> [Your objective] Examine each line of the data. Copy those that contain the string "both".

> [Collected material]
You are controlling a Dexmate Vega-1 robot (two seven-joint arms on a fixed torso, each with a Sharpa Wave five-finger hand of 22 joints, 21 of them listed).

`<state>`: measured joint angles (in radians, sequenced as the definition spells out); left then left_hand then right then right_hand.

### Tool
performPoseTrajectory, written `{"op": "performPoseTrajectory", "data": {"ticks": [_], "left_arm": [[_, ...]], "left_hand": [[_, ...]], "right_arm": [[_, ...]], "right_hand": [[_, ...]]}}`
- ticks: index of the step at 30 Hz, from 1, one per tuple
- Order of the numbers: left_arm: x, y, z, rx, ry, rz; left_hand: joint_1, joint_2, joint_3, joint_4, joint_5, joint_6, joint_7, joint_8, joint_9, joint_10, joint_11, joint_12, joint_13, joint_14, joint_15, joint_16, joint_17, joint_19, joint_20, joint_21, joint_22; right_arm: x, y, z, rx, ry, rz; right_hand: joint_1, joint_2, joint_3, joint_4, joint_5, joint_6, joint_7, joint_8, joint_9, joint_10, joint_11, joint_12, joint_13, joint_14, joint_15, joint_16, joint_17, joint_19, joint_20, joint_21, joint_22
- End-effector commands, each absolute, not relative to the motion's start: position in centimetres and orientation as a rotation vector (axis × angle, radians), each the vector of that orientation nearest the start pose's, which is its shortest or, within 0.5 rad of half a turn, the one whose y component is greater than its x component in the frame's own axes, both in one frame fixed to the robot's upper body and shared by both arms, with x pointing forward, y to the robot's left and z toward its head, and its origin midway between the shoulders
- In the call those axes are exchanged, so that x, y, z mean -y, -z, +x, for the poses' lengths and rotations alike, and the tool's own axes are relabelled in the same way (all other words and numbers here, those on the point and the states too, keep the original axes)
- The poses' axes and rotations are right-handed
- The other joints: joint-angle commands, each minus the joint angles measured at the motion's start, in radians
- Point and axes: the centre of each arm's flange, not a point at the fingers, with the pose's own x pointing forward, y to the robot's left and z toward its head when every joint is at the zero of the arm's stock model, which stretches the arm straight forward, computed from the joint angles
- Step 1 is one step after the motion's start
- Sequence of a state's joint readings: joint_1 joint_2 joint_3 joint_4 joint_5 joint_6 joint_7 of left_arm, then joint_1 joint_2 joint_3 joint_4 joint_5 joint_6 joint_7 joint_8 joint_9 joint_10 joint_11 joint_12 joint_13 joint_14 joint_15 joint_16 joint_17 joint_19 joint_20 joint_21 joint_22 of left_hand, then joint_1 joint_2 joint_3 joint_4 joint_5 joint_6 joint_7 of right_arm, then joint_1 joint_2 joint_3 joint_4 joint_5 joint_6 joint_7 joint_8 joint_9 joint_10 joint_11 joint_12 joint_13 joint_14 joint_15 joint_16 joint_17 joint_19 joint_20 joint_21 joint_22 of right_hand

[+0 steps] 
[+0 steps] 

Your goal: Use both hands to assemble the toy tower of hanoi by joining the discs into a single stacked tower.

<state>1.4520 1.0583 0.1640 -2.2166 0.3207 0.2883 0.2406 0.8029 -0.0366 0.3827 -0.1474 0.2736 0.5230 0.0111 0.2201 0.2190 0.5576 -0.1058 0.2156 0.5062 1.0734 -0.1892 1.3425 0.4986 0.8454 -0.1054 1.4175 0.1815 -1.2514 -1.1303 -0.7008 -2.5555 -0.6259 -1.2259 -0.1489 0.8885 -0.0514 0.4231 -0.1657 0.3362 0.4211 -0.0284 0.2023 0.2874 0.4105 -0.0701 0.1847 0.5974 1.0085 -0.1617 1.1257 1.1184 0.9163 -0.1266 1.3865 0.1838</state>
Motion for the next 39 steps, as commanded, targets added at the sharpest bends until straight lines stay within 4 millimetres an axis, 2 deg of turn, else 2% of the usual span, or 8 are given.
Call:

> [Output of the exercise]
- End-effector commands, each absolute, not relative to the motion's start: position in centimetres and orientation as a rotation vector (axis × angle, radians), each the vector of that orientation nearest the start pose's, which is its shortest or, within 0.5 rad of half a turn, the one whose y component is greater than its x component in the frame's own axes, both in one frame fixed to the robot's upper body and shared by both arms, with x pointing forward, y to the robot's left and z toward its head, and its origin midway between the shoulders
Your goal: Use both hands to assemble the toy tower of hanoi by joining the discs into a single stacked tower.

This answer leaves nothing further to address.